The contribution of this study will be to identify trading strategies that outperform or underperform what would be expected if there was no difference between strategy effectiveness. This will be achieved first by constructing the NHL as a transaction network and then by establishing a series of metrics and characteristics that can be combined and evaluated as a strategy.
A successful analysis will yield results that will be informative to the management of transacting sports teams. The analysis can be informative in either the positive or negative. If a particular strategy obviously outperforms, then this strategy should be considered. Alternatively, if a strategy dramatically underperforms, this strategy should be avoided. The results will also be useful in sports betting and prediction markets on either side of the action. Results that can be used in predictive machine learning models will be useful to sportsbooks who set lines. Models of this type would also be useful to bettors who can use these features to exploit inefficiencies in the markets made by bookmakers.
Datasets and Methods
The raw data is sourced from two websites:
Hockeyreference.com was used for the team performance data and prosportstransactions.com was used for the transaction data. The data from hockeyreference.com was generally quite clean and required few transformations. The performance data consists of 32 columns. Two of those columns were engineered for this project (“Conference Champion” and “League Champion”). The details of this dataset are in Figure 6. Hockeyreference.com provided options for downloading the relevant tables of statistics. Transaction data however was scraped using beautifulsoup.
Since the transaction data is original and was procured specifically for this project, it required significantly more cleaning and transforming. The original version contained more than 85,000 rows with transactions dating back to 1908. In its original format, it was structured as below in Figure 7.
In order to turn this into useful information for network analysis, the first step was to extract from each transaction ‘Team A’ and ‘Team B’. These correspond to two nodes where the transaction that they conduct is the edge that connects them. It was also important to account for the number of transactions conducted between two specific teams. This corresponds to an edge weight. The final version of the dataset also has columns for number of players sent/received. From this the inference about a preference for buying or selling was made. The date columns are also important as the NHL season runs through January 1 of every year, so one cannot simply use the year to determine what season a transaction took place in. Free agency begins every year on July 1. This was the cutoff date used to determine which season a transaction took place in. This makes the most sense as there is a trade deadline every year towards the end of the regular season. This means that conference champions will necessarily win their championships in June with the team that they constructed during the period July 1 to early April. This is similar to the transfer windows in European soccer where each window will have more or less of an impact on either the current season or subsequent one. The final version of the dataset is summarized in Figure 8.
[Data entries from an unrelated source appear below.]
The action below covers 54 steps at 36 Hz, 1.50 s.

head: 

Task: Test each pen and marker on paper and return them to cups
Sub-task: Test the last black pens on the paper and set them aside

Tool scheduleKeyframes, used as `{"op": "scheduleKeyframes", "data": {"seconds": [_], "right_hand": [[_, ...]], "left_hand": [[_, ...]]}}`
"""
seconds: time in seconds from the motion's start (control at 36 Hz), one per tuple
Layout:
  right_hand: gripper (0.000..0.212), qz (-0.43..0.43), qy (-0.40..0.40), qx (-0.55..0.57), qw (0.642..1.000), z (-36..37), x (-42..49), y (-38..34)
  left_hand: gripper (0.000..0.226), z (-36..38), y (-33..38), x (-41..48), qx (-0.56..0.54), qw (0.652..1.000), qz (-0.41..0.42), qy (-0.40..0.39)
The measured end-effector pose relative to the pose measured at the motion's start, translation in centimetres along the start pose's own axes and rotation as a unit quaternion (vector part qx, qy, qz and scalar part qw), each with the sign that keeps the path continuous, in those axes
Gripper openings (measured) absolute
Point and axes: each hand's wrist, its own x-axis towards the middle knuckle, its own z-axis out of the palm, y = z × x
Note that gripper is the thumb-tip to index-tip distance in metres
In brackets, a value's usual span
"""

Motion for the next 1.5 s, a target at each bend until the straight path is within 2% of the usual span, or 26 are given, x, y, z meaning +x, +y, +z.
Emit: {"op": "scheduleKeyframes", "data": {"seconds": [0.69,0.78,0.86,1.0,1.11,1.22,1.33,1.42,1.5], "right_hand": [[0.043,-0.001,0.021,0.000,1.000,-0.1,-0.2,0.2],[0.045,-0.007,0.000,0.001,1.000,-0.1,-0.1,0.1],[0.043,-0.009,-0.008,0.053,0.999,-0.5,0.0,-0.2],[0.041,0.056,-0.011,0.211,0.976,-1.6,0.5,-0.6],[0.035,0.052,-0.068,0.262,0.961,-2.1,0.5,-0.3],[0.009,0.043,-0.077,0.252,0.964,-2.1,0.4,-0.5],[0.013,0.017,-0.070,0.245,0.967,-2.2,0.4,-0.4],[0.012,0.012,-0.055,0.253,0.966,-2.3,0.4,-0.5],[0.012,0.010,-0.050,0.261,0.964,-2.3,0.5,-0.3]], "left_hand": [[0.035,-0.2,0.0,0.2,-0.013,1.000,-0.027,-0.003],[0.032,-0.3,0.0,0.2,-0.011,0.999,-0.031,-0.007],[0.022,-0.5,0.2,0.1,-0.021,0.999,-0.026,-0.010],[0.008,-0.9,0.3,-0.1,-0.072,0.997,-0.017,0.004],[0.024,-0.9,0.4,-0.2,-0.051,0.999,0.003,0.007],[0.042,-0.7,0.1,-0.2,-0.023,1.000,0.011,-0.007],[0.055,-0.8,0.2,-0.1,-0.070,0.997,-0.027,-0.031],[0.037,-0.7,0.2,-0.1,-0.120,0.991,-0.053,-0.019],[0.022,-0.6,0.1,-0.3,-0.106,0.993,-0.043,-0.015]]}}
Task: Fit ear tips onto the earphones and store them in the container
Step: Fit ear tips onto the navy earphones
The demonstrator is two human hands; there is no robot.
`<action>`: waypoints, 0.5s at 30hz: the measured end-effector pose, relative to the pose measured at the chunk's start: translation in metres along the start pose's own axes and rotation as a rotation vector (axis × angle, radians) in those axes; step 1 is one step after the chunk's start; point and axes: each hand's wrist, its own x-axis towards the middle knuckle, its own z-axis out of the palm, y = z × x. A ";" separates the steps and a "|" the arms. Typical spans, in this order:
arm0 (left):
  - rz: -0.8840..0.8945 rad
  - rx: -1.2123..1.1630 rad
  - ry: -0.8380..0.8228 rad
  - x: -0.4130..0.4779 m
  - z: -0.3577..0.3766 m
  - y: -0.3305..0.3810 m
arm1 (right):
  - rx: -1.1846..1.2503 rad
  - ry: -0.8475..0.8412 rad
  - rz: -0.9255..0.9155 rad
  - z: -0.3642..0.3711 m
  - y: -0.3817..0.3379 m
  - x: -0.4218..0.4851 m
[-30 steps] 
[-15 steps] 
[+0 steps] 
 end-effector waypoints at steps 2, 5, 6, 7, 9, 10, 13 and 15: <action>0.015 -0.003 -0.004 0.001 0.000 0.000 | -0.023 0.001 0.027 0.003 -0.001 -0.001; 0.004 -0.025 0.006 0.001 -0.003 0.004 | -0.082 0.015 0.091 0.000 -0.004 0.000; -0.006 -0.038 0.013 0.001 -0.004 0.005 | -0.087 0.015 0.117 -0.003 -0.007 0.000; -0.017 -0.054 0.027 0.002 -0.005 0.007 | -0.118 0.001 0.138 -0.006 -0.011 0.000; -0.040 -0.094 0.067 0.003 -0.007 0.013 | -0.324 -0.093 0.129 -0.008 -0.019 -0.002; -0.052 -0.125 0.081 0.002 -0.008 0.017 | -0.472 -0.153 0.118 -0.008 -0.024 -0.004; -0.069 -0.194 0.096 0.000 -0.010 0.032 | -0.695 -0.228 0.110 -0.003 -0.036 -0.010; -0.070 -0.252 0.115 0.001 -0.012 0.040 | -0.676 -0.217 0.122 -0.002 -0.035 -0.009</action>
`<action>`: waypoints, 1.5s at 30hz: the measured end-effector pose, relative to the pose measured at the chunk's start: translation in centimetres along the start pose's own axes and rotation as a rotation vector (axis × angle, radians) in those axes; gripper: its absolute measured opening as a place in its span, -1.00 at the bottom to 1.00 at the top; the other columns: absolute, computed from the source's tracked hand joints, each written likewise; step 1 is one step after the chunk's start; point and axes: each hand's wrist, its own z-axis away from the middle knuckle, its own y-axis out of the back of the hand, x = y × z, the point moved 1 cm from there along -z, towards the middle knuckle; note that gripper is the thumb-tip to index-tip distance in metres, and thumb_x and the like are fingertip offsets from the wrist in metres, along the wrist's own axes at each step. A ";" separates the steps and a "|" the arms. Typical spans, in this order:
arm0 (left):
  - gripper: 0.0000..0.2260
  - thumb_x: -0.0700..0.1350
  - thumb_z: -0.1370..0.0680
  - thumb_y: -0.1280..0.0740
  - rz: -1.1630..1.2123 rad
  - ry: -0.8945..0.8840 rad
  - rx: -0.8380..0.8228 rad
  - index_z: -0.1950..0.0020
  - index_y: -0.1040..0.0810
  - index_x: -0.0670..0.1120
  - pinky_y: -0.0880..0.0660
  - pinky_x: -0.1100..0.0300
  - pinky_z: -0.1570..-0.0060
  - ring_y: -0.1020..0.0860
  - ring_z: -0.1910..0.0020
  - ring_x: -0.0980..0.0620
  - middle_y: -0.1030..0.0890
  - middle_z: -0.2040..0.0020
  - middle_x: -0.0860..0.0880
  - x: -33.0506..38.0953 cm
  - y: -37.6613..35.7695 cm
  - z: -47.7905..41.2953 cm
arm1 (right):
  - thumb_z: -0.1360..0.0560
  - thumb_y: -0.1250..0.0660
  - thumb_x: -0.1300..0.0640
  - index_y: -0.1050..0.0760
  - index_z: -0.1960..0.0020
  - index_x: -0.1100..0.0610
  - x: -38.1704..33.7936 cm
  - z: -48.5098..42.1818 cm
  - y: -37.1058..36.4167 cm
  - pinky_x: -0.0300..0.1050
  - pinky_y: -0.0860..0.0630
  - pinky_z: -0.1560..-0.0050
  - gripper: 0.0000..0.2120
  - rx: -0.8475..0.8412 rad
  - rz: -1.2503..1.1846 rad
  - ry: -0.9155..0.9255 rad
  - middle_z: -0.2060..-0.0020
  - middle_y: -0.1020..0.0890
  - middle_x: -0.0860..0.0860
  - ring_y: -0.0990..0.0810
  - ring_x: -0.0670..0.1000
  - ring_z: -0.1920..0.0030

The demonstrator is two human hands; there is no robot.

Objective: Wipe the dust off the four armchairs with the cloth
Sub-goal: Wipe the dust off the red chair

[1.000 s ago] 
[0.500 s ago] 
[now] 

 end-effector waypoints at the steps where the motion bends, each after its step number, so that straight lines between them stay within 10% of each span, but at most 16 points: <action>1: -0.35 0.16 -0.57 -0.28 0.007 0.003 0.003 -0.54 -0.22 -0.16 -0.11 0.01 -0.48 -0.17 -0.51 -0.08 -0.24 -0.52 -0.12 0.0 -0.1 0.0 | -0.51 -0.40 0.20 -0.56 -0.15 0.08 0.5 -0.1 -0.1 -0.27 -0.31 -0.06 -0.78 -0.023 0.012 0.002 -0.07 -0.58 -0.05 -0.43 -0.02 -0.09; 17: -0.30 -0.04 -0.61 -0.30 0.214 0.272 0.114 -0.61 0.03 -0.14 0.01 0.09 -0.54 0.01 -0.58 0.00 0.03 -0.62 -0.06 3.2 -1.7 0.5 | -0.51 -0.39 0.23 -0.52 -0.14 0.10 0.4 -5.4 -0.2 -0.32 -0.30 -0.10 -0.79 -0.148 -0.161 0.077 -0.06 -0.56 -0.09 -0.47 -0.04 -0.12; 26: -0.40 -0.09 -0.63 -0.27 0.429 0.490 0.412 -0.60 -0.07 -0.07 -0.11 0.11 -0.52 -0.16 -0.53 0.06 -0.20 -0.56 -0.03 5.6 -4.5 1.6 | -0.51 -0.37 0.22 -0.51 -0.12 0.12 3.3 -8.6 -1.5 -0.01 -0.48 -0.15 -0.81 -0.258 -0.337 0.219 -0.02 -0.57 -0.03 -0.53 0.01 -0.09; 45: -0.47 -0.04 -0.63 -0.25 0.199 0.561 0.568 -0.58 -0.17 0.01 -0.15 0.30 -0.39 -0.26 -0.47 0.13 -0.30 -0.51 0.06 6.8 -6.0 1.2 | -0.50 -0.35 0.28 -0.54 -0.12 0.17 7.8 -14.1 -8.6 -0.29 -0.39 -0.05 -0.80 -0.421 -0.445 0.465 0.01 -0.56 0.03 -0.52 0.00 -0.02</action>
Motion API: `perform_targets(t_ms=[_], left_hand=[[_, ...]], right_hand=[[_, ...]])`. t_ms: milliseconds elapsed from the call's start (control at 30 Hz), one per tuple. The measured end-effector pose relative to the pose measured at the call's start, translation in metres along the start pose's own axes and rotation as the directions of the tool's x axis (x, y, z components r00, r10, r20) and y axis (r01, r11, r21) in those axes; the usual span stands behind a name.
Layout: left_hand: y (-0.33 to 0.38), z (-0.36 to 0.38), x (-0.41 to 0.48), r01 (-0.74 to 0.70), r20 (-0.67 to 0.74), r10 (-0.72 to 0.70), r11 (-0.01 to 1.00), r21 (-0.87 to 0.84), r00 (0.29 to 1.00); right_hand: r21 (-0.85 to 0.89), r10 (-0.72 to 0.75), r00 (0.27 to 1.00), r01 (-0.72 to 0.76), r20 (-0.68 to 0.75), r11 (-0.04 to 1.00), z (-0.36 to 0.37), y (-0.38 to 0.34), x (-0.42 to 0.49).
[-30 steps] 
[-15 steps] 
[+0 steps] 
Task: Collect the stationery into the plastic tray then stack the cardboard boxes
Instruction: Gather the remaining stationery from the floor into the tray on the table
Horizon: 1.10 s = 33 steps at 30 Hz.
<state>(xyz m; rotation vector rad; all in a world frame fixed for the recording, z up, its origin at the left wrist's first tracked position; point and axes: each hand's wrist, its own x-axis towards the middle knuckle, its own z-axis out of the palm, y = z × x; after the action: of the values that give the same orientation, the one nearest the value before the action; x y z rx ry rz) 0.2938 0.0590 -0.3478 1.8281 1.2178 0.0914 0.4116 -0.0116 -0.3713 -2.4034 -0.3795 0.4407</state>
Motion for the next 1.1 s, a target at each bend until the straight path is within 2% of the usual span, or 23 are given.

The time period of this project is limited to the seasons 2000-01 to 2009-10 inclusive. This was a decision simply made because of the time constraint of the project. This 10 year period is the most recent period in which there were no major structural changes to the league such as divisional reorganization, franchise relocation, or league expansion. It’s certainly possible to conduct the same analysis done here on the complete dataset, however it was decided that the time required to account for these factors could have prevented any conclusion being reached. Particularly challenging to manage are the divisional reorganizations which is a critical component in determining a teams strategy. The major drawback to this period is that the 2004-2005 season was cancelled due to a collective bargaining disagreement. As such, there were few transactions and no games played.
There are several methods, formulas, and definitions that should be established before proceeding further with the analysis. Most of them can be found as node attributes in the network. A summary of the attributes can be found in Table 1.
Node Authority Value
An authoritative node is one that is linked with many hubs. A hub is a node that has many degrees. It’s calculated by using the HITS algorithm (Hyperlink Induced Topic Search). The node’s raw authority score is the sum of the hub values of the nodes that it’s linked with.
Node Betweenness Centrality
The betweenness centrality of a node is a number that corresponds to how frequently the node lies in the shortest path between two other nodes. It’s often used as a measure of influence since nodes with high betweenness centrality are influential in networks because more information flows through them.
This number simply corresponds to the division of the team which had to be encoded as number in order to properly display the interactive network using D3.js
The NHL has two conferences, East and West. The league has since expanded, but during the time period in focus, each conference had 15 teams. 8 of those teams went to the playoffs. Each conference would produce one champion who would play the opposing conference champion in the Stanley Cup Final. For the purpose of this study, conference champions are examined rather than league champions. A conference championship is still quite an accomplishment and it doubles the sample size of “winners” from 9 to 18.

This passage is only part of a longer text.